I was very seriously unwell – and it’s worth talking about. I so admired Prince Harry for coming out and talking about these things. We’re obliged now to be open about these issues. Because it’s so incredibly painful. If your friend had a gaping wound, or the knee was shot out of him by a bullet, you’d rush in to help, wouldn’t you? And bind the wound and bring them to hospital. But mental pain is invisible. People might say, ‘Snap out of it’. But it’s such an enormous pain. People don’t get it. People need to get it.
When did depression first come to a head for you?
In ’99, I was at the end of an American book tour. By the time I got to San Francisco – it sounds like a song. It was a terrible year where my poor brother, who was 13 years younger, had become mentally unwell and he had to be briefly sectioned. And Donald McCann died. It was one of those years and I didn’t deal with it very well. A book tour is very weakening in every way. I really had a meltdown in San Francisco. I suppose I – because we’re all so ashamed of these conditions – should’ve rung somebody and said, ‘Will you come and get me?’ Or, ‘Can I book in somewhere?’ But I didn’t: I struggled on.

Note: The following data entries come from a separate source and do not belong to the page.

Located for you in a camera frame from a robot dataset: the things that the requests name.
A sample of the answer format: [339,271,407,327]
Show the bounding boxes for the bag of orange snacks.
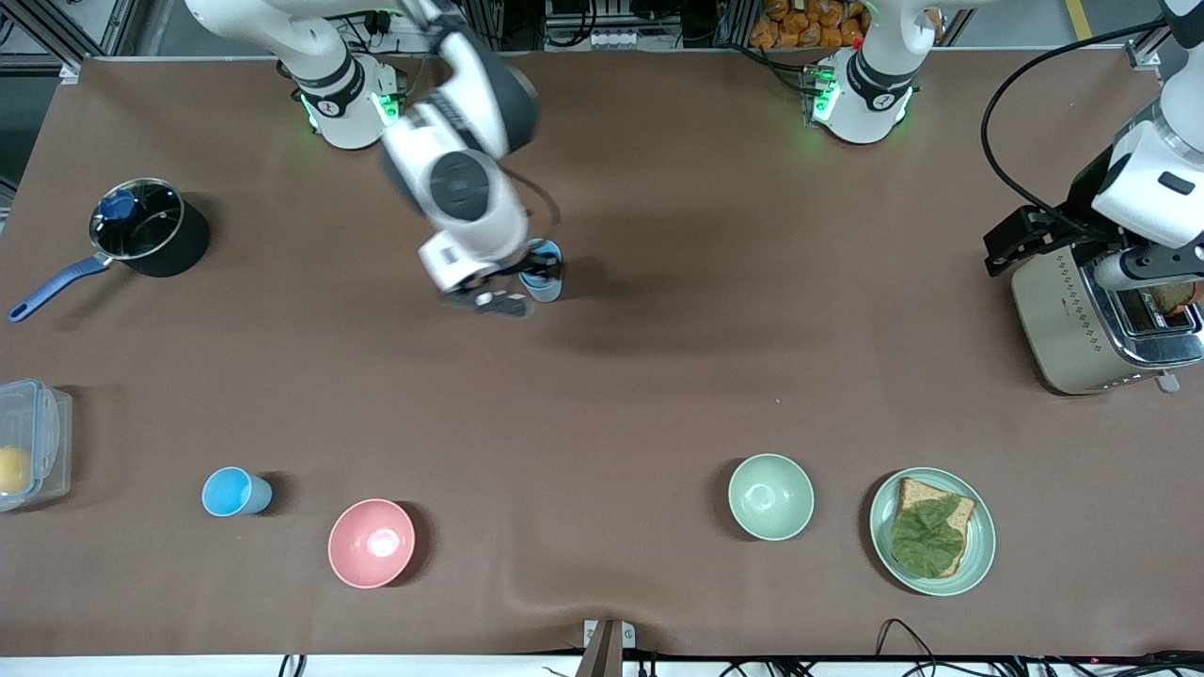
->
[750,0,868,50]

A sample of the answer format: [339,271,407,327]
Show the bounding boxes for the white power strip with plugs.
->
[360,0,441,35]

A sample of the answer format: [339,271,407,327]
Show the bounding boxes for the metal table clamp bracket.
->
[576,618,637,677]

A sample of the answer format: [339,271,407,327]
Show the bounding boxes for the green lettuce leaf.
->
[890,496,968,576]

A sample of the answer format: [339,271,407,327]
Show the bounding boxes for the blue plastic cup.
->
[523,239,565,283]
[201,466,274,518]

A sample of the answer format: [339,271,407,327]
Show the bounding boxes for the pale green plate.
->
[868,467,997,597]

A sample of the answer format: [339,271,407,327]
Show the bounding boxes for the aluminium frame bar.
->
[1125,0,1204,72]

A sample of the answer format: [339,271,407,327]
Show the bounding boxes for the pink bowl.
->
[327,498,416,590]

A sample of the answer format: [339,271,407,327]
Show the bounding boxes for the black looped floor cable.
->
[875,618,943,677]

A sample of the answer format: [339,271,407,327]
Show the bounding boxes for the clear plastic lidded container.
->
[0,379,74,513]

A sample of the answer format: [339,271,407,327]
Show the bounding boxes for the yellow food in container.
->
[0,445,32,496]

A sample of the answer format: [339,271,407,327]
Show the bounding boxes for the beige and chrome toaster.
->
[1011,240,1204,396]

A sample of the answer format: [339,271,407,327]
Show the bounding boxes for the toasted bread slice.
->
[1149,282,1201,317]

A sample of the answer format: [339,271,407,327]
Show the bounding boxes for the brown bread slice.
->
[894,477,977,578]

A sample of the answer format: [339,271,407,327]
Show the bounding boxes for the pale green bowl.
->
[727,453,816,543]

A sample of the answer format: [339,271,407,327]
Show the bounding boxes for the black pot with blue handle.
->
[8,179,212,323]

I wasn’t sleeping. And that level of suffering, no one can tell you unless you’ve had it yourself.
It’s horrendous…
You can’t describe it. It’s as if somebody has poured acid into your brain and melted it. All the resources that you used to have, tiny little things like coffee in the morning, nothing works – there’s no taste in your mouth. I had that for about seven months.
It’s not called the black dog for nothing…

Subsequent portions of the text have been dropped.